„Ganzheitliche Angebote“

Rita Süssmuth diskutierte in Potsdam über Fragen der Weiterbildung im Osten/ Westliche Bildungsmodelle sollen „nicht übergestülpt“ werden  ■ Von Irina Grabowski

Potsdam. Nicht als Präsidentin des Bundestages, sondern des Deutschen Volkshochschulenverbandes war die nette Dame Süssmuth der Einladung nach Potsdam gefolgt, um die Abschlußrunde eines „Kolloquiums zu Fragen der Weiterbildung“ zu moderieren. Allein schon ihre einführenden Worte fanden die ungeteilte Zustimmung des Podiums, das neben Brandenburgs Bildungsministerin Marianne Birthler mit ausgewählten Staatsekretären aus ostdeutschen Arbeits- und Kultusministerien besetzt war. Drei Millionen Menschen in den neuen Ländern müssen sich über kurz oder lang „beruflich umorientieren“ und dazu brauchen sie „ganzheitliche Bildungsangebote“. Man war sich einig, beim marktwirtschaftlichen Fitneßtraining im Osten nicht allein auf die Sättigung durch das Fast Food beruflicher Fortbildung zu vertrauen, sondern letztere mit gesellschaftspolitischen Inhalten — Wie funktioniert eine demokratische Verwaltung? — anzureichern.

Wer aber macht und wer bezahlt das, und wofür überhaupt? Laut „Aufschwung Ost“ sollen 500.000 „Eintritte in die berufliche Fort- und Weiterbildung“ und 278.000 ABM- Stellen fürs erste die „Bildungslücke“ in den neuen Ländern verkleinern.

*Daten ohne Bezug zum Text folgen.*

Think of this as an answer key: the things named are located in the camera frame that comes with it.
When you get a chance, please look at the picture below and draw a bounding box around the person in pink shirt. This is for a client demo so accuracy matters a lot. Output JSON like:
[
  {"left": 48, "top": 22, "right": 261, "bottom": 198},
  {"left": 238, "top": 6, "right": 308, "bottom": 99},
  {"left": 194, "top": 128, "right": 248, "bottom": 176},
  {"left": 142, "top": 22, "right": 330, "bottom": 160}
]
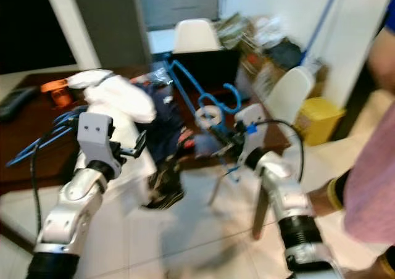
[{"left": 309, "top": 0, "right": 395, "bottom": 279}]

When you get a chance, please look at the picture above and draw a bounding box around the dark wooden table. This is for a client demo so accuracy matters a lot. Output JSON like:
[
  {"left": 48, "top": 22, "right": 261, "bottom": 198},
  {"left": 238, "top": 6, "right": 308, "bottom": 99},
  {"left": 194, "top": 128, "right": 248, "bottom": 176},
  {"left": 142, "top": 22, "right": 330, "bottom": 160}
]
[{"left": 0, "top": 66, "right": 291, "bottom": 239}]

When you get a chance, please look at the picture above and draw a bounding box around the dark navy garment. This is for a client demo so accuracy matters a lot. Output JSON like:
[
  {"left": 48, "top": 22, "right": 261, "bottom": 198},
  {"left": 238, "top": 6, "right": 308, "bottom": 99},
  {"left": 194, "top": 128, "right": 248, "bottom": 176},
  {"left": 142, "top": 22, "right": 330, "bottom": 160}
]
[{"left": 142, "top": 75, "right": 201, "bottom": 209}]

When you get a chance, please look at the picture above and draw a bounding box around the yellow bin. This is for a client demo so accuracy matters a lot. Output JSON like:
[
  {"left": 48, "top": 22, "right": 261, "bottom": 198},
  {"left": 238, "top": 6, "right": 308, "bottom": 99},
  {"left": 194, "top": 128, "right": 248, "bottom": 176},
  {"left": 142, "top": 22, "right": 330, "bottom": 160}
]
[{"left": 295, "top": 97, "right": 346, "bottom": 145}]

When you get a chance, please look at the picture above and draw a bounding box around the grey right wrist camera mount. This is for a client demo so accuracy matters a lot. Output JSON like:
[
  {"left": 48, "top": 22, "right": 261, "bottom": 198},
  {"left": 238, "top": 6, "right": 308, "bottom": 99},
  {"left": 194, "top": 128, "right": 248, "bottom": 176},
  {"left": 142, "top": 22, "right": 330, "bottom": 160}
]
[{"left": 235, "top": 103, "right": 267, "bottom": 162}]

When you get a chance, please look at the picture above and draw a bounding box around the black box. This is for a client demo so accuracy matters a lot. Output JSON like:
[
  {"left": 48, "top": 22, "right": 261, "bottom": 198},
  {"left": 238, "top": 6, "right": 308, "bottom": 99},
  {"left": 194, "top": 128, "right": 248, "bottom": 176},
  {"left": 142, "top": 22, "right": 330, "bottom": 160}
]
[{"left": 170, "top": 48, "right": 241, "bottom": 88}]

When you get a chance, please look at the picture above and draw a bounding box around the white tape roll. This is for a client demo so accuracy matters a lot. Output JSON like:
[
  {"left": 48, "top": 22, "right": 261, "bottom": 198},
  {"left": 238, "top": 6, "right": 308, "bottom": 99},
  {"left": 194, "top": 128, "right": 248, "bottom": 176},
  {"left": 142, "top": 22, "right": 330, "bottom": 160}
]
[{"left": 194, "top": 105, "right": 225, "bottom": 130}]

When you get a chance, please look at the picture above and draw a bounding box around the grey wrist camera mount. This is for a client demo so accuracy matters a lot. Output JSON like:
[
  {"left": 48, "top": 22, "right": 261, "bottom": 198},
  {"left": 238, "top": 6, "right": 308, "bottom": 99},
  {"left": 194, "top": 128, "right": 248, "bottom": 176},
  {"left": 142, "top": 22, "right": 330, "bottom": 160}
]
[
  {"left": 235, "top": 103, "right": 267, "bottom": 162},
  {"left": 77, "top": 112, "right": 121, "bottom": 175}
]

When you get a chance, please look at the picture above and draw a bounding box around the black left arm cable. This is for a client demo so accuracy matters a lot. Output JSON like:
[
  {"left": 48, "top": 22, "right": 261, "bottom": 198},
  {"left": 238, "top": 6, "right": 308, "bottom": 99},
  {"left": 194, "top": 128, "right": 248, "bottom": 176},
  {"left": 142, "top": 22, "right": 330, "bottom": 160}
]
[{"left": 30, "top": 128, "right": 81, "bottom": 243}]

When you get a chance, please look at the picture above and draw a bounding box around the white plastic chair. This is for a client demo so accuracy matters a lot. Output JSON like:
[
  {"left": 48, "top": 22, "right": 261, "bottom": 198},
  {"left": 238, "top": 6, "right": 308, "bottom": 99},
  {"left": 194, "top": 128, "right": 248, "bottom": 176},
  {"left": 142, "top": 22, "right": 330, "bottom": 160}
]
[
  {"left": 172, "top": 19, "right": 223, "bottom": 54},
  {"left": 264, "top": 66, "right": 315, "bottom": 125}
]

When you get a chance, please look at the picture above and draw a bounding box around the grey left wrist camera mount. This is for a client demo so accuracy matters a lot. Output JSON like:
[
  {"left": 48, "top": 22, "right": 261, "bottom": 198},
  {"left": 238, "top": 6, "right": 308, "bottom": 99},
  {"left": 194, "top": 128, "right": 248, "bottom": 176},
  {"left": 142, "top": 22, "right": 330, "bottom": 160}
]
[{"left": 77, "top": 112, "right": 121, "bottom": 175}]

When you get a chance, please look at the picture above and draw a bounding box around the grey drawer cabinet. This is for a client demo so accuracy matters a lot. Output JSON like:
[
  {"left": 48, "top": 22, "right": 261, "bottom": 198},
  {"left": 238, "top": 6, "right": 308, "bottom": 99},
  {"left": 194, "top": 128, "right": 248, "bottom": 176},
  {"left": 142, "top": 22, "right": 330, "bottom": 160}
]
[{"left": 139, "top": 0, "right": 221, "bottom": 30}]

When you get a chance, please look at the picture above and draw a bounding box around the black bag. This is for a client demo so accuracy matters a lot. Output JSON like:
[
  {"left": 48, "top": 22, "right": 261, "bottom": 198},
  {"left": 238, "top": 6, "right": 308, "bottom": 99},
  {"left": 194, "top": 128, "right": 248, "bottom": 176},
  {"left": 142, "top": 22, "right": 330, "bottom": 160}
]
[{"left": 268, "top": 38, "right": 303, "bottom": 70}]

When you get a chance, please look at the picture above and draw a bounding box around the blue pole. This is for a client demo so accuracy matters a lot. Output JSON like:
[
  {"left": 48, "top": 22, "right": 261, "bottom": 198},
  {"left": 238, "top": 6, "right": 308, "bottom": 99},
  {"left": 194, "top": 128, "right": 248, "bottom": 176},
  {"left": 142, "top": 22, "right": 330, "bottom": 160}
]
[{"left": 301, "top": 0, "right": 343, "bottom": 64}]

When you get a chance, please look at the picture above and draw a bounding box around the orange container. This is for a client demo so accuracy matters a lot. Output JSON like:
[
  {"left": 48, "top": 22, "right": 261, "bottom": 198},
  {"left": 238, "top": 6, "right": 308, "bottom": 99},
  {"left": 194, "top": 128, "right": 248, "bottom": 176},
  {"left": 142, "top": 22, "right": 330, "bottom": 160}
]
[{"left": 40, "top": 78, "right": 75, "bottom": 107}]

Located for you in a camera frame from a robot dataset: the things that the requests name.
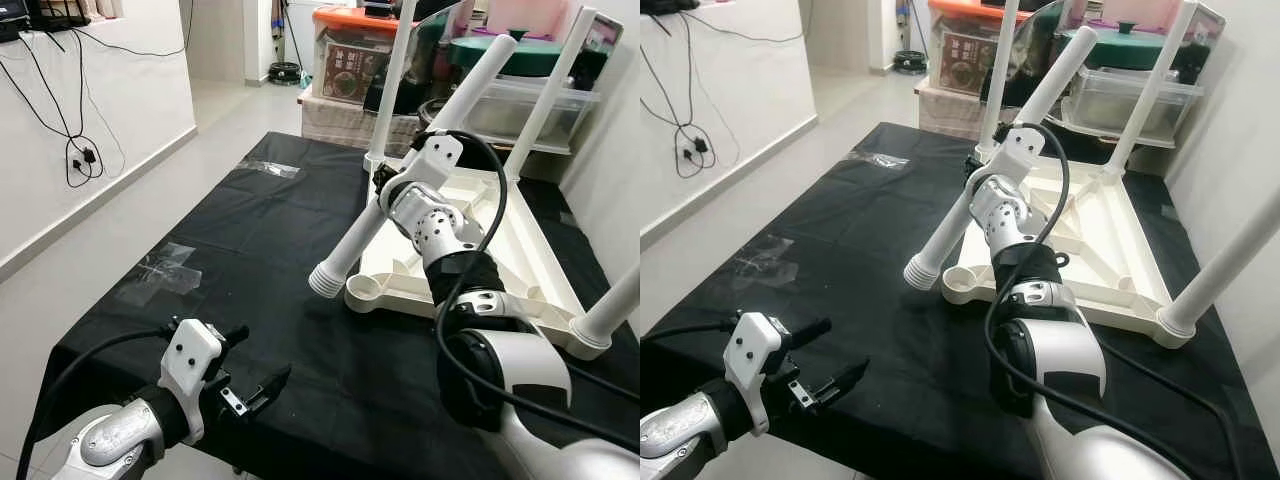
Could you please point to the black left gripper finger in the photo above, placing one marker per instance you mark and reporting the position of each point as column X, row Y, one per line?
column 272, row 386
column 235, row 336
column 843, row 381
column 806, row 329

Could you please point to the white plastic table leg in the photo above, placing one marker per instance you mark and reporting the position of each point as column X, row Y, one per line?
column 450, row 110
column 1050, row 85
column 612, row 310
column 1000, row 70
column 545, row 100
column 1225, row 270
column 392, row 80
column 1150, row 90

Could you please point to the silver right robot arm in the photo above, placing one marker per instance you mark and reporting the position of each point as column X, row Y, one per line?
column 1060, row 350
column 480, row 340

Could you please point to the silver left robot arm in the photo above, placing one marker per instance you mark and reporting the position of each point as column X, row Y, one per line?
column 690, row 430
column 110, row 440

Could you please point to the beige cloth covered bench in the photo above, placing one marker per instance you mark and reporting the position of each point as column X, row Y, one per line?
column 945, row 112
column 335, row 122

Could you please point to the black tablecloth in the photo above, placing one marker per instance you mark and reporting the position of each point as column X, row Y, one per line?
column 250, row 260
column 850, row 260

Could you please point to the clear plastic bag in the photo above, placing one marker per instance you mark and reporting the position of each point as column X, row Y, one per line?
column 765, row 262
column 878, row 159
column 160, row 272
column 265, row 167

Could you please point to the black round wok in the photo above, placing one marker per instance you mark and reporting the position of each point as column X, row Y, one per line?
column 438, row 117

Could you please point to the red printed carton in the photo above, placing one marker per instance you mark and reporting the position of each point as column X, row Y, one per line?
column 965, row 62
column 350, row 72

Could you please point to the white plastic table top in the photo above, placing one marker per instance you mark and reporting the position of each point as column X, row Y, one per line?
column 1100, row 240
column 530, row 250

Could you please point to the clear plastic container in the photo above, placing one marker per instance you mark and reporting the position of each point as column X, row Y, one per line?
column 520, row 107
column 1130, row 100

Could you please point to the green pot lid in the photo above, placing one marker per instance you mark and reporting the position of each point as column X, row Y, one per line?
column 1130, row 45
column 530, row 52

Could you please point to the pink plastic tub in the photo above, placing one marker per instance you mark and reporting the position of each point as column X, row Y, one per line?
column 530, row 12
column 1135, row 8

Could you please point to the black antenna router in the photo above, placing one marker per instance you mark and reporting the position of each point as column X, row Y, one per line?
column 665, row 5
column 55, row 15

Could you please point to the black set-top box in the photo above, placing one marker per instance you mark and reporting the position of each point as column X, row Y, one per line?
column 10, row 25

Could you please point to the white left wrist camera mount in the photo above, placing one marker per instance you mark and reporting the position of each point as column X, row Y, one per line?
column 190, row 355
column 755, row 350

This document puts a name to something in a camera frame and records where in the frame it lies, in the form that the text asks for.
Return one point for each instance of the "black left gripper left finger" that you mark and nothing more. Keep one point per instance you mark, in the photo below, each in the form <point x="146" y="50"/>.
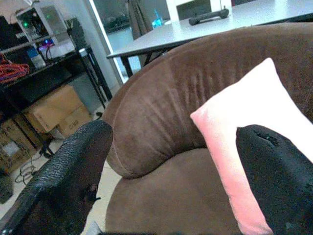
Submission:
<point x="63" y="176"/>

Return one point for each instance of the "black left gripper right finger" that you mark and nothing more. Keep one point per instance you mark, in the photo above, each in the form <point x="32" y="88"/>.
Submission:
<point x="276" y="181"/>

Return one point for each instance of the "pink square pillow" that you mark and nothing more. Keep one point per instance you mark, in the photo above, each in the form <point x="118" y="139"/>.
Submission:
<point x="247" y="110"/>

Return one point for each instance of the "brown suede sofa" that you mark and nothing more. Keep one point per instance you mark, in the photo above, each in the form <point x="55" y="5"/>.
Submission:
<point x="176" y="127"/>

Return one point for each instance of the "small printed cardboard box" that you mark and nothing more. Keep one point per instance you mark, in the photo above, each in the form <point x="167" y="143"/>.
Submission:
<point x="73" y="123"/>

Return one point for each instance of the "brown cardboard box with label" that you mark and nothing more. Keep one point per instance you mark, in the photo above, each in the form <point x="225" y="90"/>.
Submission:
<point x="14" y="144"/>

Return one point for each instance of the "large brown cardboard box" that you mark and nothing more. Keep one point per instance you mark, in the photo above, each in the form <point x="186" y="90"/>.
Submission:
<point x="57" y="107"/>

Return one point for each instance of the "black metal shelf rack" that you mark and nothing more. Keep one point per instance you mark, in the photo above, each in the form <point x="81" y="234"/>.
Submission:
<point x="53" y="76"/>

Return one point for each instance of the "white computer case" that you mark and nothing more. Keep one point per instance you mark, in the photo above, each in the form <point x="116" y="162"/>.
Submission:
<point x="41" y="23"/>

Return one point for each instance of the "grey folding table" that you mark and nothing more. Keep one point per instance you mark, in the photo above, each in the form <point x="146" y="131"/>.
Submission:
<point x="195" y="29"/>

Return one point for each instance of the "brown curtain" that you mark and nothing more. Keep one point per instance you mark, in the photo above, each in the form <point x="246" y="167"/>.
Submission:
<point x="138" y="17"/>

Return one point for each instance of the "black handheld controller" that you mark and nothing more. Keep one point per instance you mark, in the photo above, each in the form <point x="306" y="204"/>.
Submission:
<point x="207" y="16"/>

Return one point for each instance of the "blue glowing device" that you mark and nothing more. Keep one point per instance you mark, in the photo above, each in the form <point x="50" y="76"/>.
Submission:
<point x="157" y="20"/>

Insgesamt 430 Millionen Mark aus der Beitragskasse der Arbeitsverwaltung und dem Bundeshaushalt werden dafür 1991 rübergereicht. Doch wer kümmert sich um die restlichen über zwei Millionen Bedürftigen? Die Betriebsakademien und Berufsschulen als potentielle Bildungsträger sind mit einigen Ausnahmen bereits erfolgreich abgewickelt worden. Die Volkshochschulen, einst in der DDR „flächendeckend“ und mit niveauvollen Angeboten aufgebaut, könnten einspringen — wenn sie nicht bereits ihren finanziellen Gebrechen erlegen sind.

Und die westlichen Bildungsträger? Die sollten nach Meinung von Olaf Sund, Staatssekretär an der Seite von Brandenburgs „Mutter Theresa“ alias Regine Hildebrandt, nicht die „Verwertung der Menschen als Konsumenten des kommerzialisierten Bildungsmarktes“ betreiben, sondern durch freiwillige Selbstkontrolle eine bestimmte Qualität der Angebote sichern. Manchen KursteilnehmerInnen im Osten deucht schon, daß die mit ihnen veranstalteten „berufsbezogenen Maßnahmen“ nur als ABM für westdeutsche Dozenten taugen. Heftiges Kopfnicken bei Frau Süssmuth, denn „westliche Bildungsmodelle überstülpen“ ginge ja wohl nicht an. Und dann — das große Verständnis für die ostdeutsche Gemeinde im Blick: „Wir müssen die Menschen dort abholen, wo sie stehen geblieben sind.“ Der Anteil der Frauen an der Weiterbildung sollte dabei durch Quotierung gesichert werden. Und nicht zu schade ist sich die CDU-Politikerin, runde Tische zu fordern, wenn es um die „Verzahnung“ von regionaler Wirtschaftsstruktur und Weiterbildungsbedarf geht. Doch was nützt dieses Möbelstück, wenn — wie ein Ministerialer aus dem Mecklenburgischen einwirft — kein Landes-, geschweige denn Kommunalpolitiker Prognosen zur Arbeitsmarktstruktur geben könne, um damit das „Motivationsloch“ bei den Wezubis (den Weiterzubildenden) zu stopfen. „Fehlende Arbeit durch Qualifizierung zu kompensieren geht nur für den Anfang“, tritt Sund seinem Kollegen zur Seite. Auf Vorrat zu qualifizieren sei eine Illusion. Wie wäre es doch schön, spinnt Sund die Utopie, wenn Bildung genauso anerkannt und bezahlt würde wie Arbeit. Dennoch beugt er sich einsichtsvoll einem pragmatischen Lösungsansatz. In Brandenburg liegt der in einer „gemeinnützigen Gesellschaft zur Förderung von Arbeit und Struktur“.